Nikolay Aleksandrov is a senior software engineer at Isovalent and a co-maintainer of the Linux bridge driver. He has experience with network operating systems development and is a long-term Linux kernel networking contributor.
Video: BBR Support for Pods
[04:45] Tune in to our experts Nikolay Aleksandrov (speaker) and Daniel Borkmann comparing BBR-based congestion control to Linux' default CUBIC for Pods. The BBR-based congestion control for Pods has been added in Cilium 1.12 as a new feature for Cilium's Bandwidth Manager and for the first time enables Pods to use BBR in practice. Using a real-world adaptive video streaming use case they will compare two different network conditions - high-speed long-haul links with large BDP and last mile networks at the edge of Internet - and discuss the results.

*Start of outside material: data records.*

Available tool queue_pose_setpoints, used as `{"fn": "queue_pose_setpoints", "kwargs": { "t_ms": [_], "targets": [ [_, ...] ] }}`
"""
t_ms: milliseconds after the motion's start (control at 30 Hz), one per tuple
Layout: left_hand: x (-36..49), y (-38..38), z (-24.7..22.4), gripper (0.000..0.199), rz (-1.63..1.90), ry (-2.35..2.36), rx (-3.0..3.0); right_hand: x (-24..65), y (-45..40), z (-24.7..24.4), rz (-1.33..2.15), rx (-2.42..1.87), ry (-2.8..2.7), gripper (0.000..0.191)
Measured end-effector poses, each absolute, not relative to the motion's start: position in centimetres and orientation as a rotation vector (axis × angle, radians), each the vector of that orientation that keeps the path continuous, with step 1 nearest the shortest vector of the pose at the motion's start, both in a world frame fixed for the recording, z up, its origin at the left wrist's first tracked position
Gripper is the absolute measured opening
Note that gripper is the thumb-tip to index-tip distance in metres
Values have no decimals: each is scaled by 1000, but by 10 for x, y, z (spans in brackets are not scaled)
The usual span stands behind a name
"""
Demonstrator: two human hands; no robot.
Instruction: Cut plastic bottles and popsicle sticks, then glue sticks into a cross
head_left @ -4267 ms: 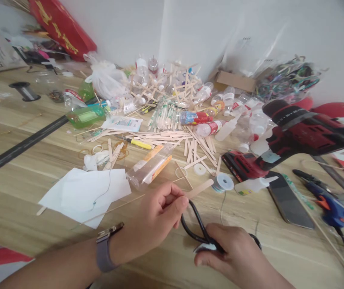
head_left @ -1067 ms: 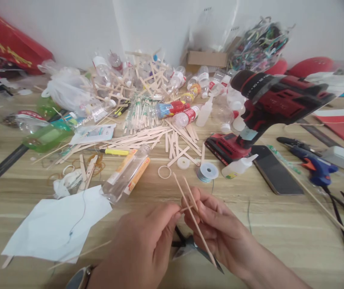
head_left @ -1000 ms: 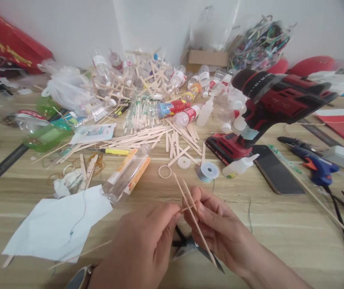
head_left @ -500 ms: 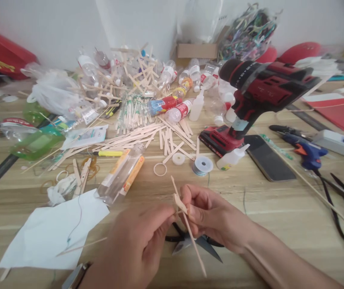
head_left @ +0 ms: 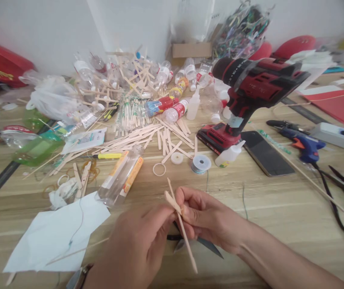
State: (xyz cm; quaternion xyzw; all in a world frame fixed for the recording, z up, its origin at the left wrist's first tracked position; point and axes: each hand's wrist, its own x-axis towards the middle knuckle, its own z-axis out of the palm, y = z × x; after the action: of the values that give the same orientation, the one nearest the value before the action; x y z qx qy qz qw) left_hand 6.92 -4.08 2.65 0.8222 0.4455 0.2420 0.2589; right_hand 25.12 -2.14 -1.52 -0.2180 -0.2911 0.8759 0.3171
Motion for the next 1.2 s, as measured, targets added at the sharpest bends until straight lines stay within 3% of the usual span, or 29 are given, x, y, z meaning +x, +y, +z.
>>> {"fn": "queue_pose_setpoints", "kwargs": {
  "t_ms": [533, 767, 900, 1000, 1200],
  "targets": [
    [70, -41, 37, 26, 750, 1091, 2177, 248, -27, -12, 2282, -362, -753, 27],
    [68, -40, 33, 25, 769, 1030, 2198, 248, -28, -10, 2155, -597, -903, 38],
    [60, -37, 31, 23, 827, 1225, 2165, 263, -17, 2, 2092, -445, -747, 49],
    [54, -34, 30, 25, 821, 1441, 2110, 273, -6, 4, 1718, -750, -952, 56],
    [57, -34, 29, 26, 800, 1462, 2113, 263, -2, -23, 1467, -1203, -1440, 30]
  ]
}}
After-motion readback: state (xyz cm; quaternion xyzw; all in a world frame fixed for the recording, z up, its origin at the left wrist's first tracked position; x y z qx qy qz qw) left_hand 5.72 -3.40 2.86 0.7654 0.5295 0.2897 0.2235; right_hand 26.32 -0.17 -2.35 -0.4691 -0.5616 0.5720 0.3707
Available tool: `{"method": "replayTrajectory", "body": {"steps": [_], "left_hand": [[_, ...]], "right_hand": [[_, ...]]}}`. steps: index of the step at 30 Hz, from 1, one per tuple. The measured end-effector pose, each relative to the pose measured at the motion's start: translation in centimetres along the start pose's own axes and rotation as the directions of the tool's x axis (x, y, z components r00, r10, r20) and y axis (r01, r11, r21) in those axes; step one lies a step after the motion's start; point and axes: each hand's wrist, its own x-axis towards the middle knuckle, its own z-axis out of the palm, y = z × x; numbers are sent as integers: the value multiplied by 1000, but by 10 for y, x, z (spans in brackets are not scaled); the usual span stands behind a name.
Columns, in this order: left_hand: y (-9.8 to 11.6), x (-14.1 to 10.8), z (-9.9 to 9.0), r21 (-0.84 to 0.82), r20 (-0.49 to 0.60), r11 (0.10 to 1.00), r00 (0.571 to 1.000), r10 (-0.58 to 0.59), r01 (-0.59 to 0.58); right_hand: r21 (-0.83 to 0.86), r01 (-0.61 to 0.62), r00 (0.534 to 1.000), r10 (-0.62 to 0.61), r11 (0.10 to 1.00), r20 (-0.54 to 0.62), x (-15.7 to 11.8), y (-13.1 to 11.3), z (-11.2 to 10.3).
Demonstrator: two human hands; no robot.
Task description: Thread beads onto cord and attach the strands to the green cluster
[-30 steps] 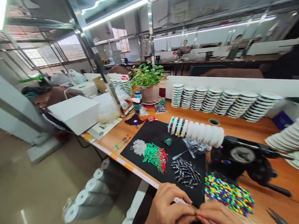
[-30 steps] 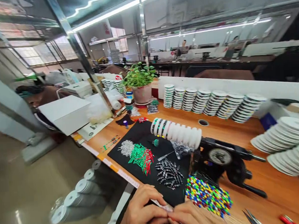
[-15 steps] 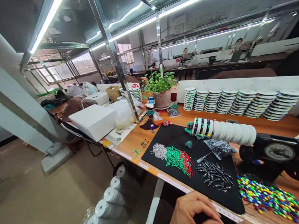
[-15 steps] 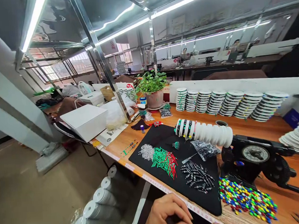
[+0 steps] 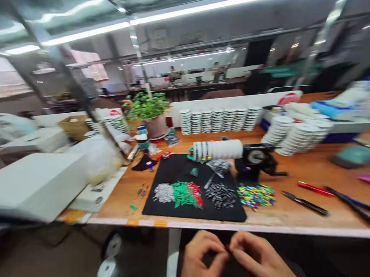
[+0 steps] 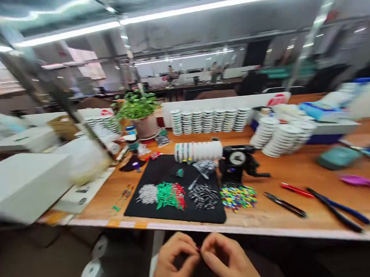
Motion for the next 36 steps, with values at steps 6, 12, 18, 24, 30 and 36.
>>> {"method": "replayTrajectory", "body": {"steps": [6,12,18,24,30,36], "left_hand": [[-12,21,-16,107,7,993,999,54,-55],[-3,19,2,125,21,988,995,94,-96],[12,20,10,147,53,986,996,68,-75],[13,18,4,164,51,986,998,21,-30],[9,19,2,133,21,990,999,48,-51],[14,17,3,133,26,991,1000,-9,6]], "right_hand": [[-551,79,802,-381,831,-460,10,3,-76],[-684,55,853,-391,727,-347,13,15,-113],[-719,118,855,-439,685,-277,30,13,-95],[-794,187,868,-475,578,-142,52,1,-77],[-876,213,880,-474,432,-19,70,-4,-69],[-913,235,902,-425,334,77,76,-3,-65]]}}
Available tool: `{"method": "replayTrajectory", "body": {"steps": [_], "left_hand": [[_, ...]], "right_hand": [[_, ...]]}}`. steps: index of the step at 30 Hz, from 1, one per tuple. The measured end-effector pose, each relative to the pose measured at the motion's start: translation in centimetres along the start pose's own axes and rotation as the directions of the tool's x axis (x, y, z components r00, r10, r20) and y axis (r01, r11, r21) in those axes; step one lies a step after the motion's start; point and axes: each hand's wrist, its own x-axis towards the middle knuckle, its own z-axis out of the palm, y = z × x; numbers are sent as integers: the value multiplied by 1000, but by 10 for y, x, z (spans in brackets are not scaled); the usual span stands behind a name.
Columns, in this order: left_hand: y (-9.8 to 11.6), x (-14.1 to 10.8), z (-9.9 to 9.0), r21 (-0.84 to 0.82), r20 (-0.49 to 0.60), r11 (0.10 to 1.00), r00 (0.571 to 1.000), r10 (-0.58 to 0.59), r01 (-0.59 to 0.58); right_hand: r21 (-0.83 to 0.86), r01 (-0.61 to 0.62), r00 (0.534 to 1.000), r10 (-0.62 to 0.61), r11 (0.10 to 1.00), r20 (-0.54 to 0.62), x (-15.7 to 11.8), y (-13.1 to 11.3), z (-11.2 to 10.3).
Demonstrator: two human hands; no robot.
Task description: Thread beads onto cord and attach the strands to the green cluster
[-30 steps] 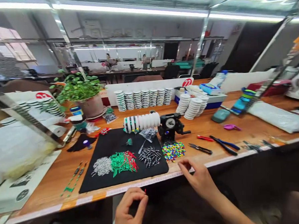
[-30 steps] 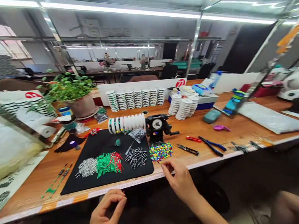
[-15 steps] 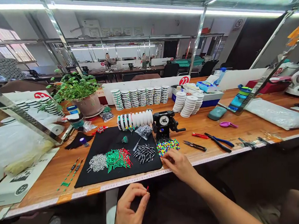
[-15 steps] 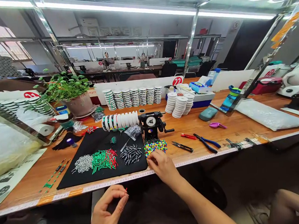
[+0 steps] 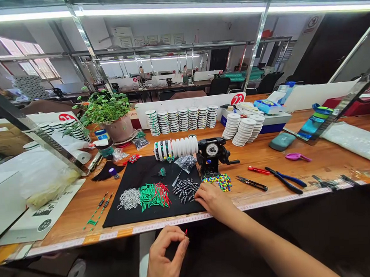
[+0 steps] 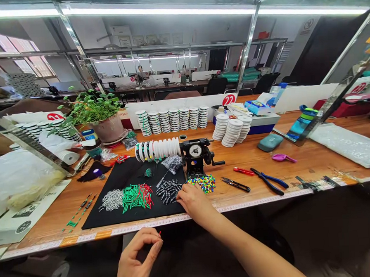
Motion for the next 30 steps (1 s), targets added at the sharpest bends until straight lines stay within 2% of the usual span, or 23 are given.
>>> {"method": "replayTrajectory", "body": {"steps": [6,13,15,16,18,19,20,24,30], "left_hand": [[3,-2,-3,-5,-20,1000,1000,23,-23],[13,2,0,-16,-46,1000,999,-2,1],[16,5,3,-18,-46,1000,999,-4,3],[17,6,5,-19,-44,1000,999,-5,5],[18,7,7,-24,-36,1000,999,-9,8],[18,7,8,-28,-34,1000,999,-12,11],[19,8,9,-31,-32,999,999,-16,15],[24,9,10,-38,-41,999,999,-17,15],[29,13,7,-42,-48,999,999,-9,7]], "right_hand": [[-7,74,997,-74,997,12,2,-1,-6],[213,56,996,-41,975,-74,-18,3,-27],[413,17,998,11,911,-67,-24,-5,-35],[548,-13,998,42,837,-40,-26,-10,-38],[778,-90,995,87,622,46,-28,-22,-43],[841,-123,991,103,527,81,-29,-29,-44],[870,-139,989,115,474,96,-29,-34,-45],[905,-115,987,147,410,59,-26,-51,-44],[901,-179,977,177,395,117,-18,-57,-35]]}}
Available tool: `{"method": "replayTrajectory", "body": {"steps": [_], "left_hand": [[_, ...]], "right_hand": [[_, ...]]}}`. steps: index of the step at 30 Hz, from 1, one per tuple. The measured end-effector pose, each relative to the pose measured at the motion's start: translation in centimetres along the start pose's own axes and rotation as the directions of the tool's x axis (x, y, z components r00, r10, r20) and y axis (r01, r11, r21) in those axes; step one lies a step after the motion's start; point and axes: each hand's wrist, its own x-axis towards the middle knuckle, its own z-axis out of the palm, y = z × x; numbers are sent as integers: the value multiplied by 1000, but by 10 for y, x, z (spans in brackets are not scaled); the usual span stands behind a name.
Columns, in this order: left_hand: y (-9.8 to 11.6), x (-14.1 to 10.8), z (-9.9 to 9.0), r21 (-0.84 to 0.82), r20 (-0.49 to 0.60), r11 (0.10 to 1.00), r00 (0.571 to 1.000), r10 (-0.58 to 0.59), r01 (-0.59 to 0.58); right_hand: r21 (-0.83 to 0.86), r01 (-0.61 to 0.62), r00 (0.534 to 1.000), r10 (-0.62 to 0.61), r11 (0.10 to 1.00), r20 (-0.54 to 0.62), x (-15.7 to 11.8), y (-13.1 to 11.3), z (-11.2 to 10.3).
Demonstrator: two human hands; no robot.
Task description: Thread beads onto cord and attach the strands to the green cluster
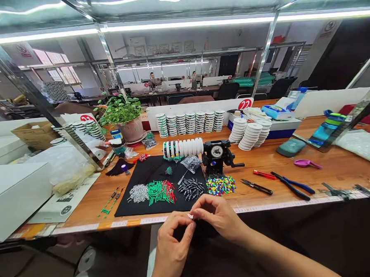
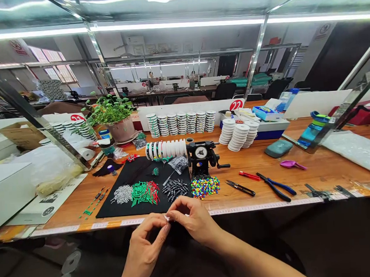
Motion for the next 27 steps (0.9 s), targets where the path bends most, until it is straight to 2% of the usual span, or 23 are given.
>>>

Hello, today I’ll present a demo of Cilium’s new BBR feature, which enables you to use the BBR congestion control algorithm. I’ll compare BBR to CUBIC, which is Linux’s current default congestion control algorithm, by showing a real-world adaptive video streaming use case consisting of a service which uses FFmpeg to produce HLS playlists and video chunks for two video profiles – HD and low – with different bandwidths. It also uses the NGINX web server to serve a web page with a video player, the playlists, and the video chunks. The service backend is in its own pod, and it’s interesting to note that it was only recently that Linux kernel advancements made it possible to use BBR from Kubernetes pods. Before that, none of the CNI plugins could do it.
I’ll show two cases with different network conditions: the first with 100 millisecond latency only, which means a large bandwidth-delay product, and the second with 100 millisecond latency, 5 megabit rate limiting, and 1% random packet drop. I have two Kubernetes clusters set up – one with CUBIC, the default congestion control algorithm, which is on the left side, and one with BBR congestion control algorithm enabled, which is on the right side.
You can follow the TCP connections metrics above the respective browser windows for each congestion control algorithm. You can also see and compare the HTTP request latencies for each algorithm in the developer console in the browsers. The client setup uses a separate network connection to each cluster, and Linux’s netemq disk to emulate the same network conditions. The test is being performed on a host with Kubernetes clusters running on virtual machines. Now, on the left shell, I will show you the current configurations for each cluster, and we’ll start with the 100 millisecond latency case.
This is the BBR config cluster, where you can see BBR is enabled. And this is the CUBIC cluster, where BBR is disabled and we use CUBIC. You can also see it in the connection windows above the browsers.
So now, we’ll start with the left, with the 100 millisecond latency case. I will open both – this is CUBIC, and this is BBR. Let’s start. You can clearly see the latencies here and here – BBR is almost five times better than CUBIC. It’s utilizing the bandwidth very well, and latency is much lower. You can monitor the connection metrics up here.
Okay, now I will close these windows and we’ll switch to the second test, which is 100 millisecond latency, 5 megabits rate limiting, and 1% random packet drop. I’ll use new tabs for it. Okay, now I’ll clear the connections to make sure we’re using new TCP connections for it. And I will switch the configuration here. Okay, now I’ll start the new test. Again, here is CUBIC, and here will be BBR. You can notice that CUBIC is performing very badly and it cannot even hold the video profile. So it’s switching to low with lower bandwidth, and it’s even barely holding on to the low profile. While BBR is performing very well and it can hold the HD profile and play the video with much better quality. Here you can see it’s HD, here you can see it’s the low profile. It can also be seen from the playlists.
BBR utilizes the bandwidth much better. That’s all. Thank you.